María entonces se dio cuenta y, con señas y
palabras, le preguntó al hombre si no podía hablar. El hombre asintió,
apuntando con un dedo a su garganta. Pareció ponerse triste por un momento pero
entonces recordó algo y enfiló rápidamente hacia la nevera. Un ligero viento
entró por la puerta, que había dejado abierta el hombre. Esta brisa alivió un
poco a María, que intentó moverse pero una punzada fuerte le quitó el aire de
los pulmones, como si le hubieran clavado algo en la base de la espalda.

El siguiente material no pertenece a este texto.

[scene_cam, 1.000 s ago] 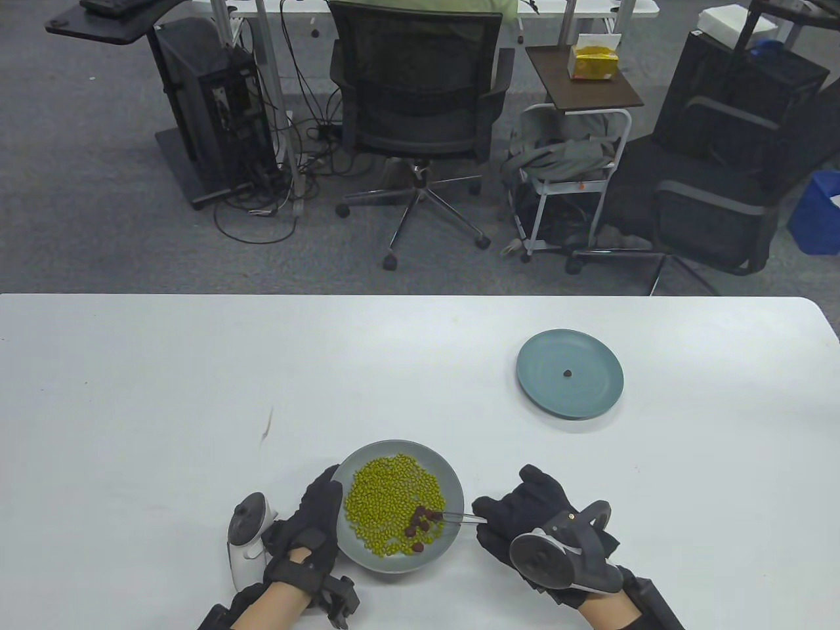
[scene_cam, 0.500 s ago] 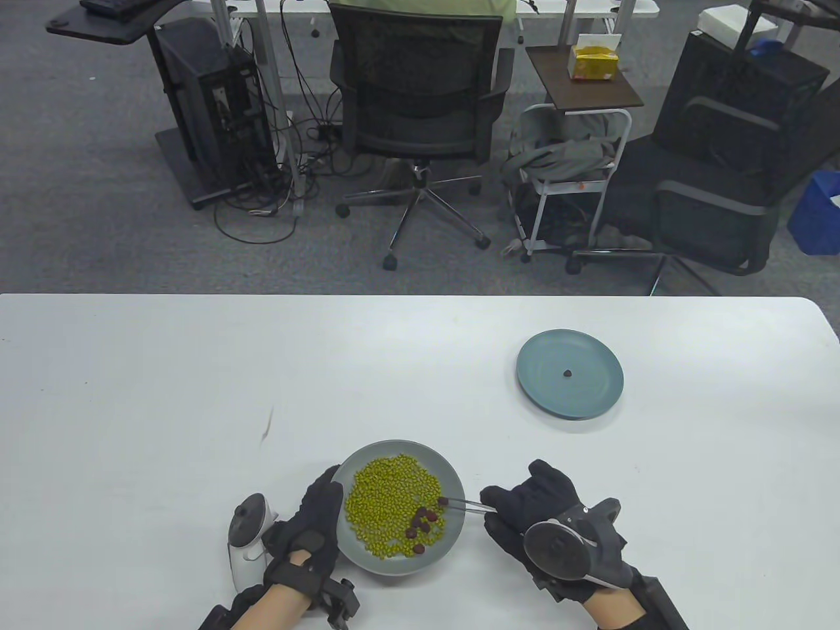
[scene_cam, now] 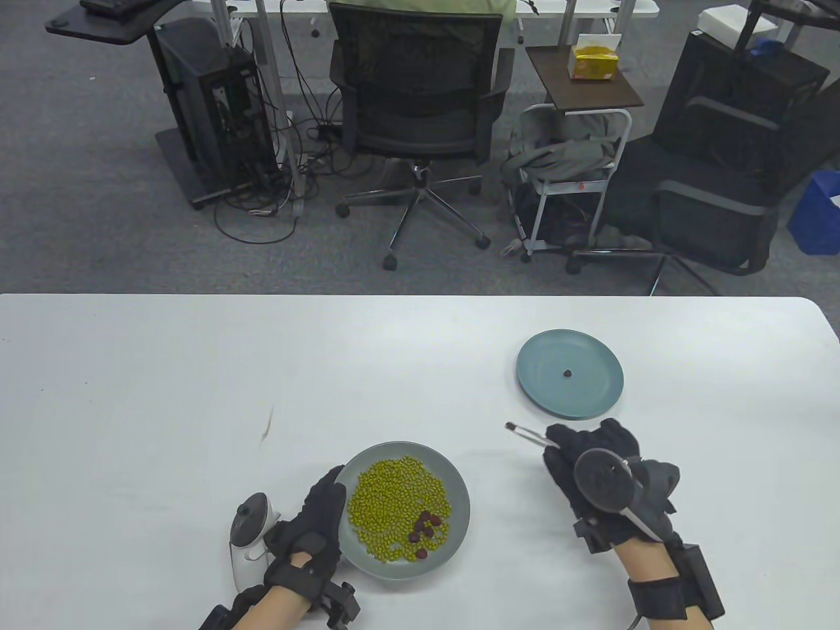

El hombre se dio cuenta y le dio, apresuradamente,
lo que había ido a buscar a la nevera: de una jarra de vidrio había servido dos
vasos llenos de limonada helada. María le sonrió y, tratando de ignorar el
dolor, tomó el liquido despacio. Se dio cuenta que estaba delicioso y se tomó
todo el vaso de una sola sentada. El hombre le sonrió, a la vez que el tomaba
un pequeño sorbo del suyo. La orejas del perro entonces se erigieron de nuevo y
el animal salió corriendo. María miró al hombre que hacía mímica, como si
tocara una trompeta. Y luego señalaba al perro.
-
Se llama Trompeta?
El hombre asintió. Justo entonces entró de
nuevo el animal pero no estaba solo. Con él venían un hombre y una mujer que
vestían chaquetas con el logo de la Cruz Roja. Era médicos y empezaron a hablar
con el hombre, agradeciéndole por avisarles del accidente. Uno de los dos
médicos tenía al águila en el hombro que saltó a una silla cercana donde empezó
a afilarse el pico.
Los paramédicos revisaron a María y, con
cuidado, la dirigieron hacia fuera donde tenían un camilla con la que la
bajaron al pueblo, que no estaba lejos. No volvió a ver al hombre de la montaña
y se lamentó no haber podido despedirse de él con propiedad. Por la caída tuvo
que volver a su vida en la ciudad donde, cada vez que veía un ave en el cielo,
recordaba su corta aventura en el valle.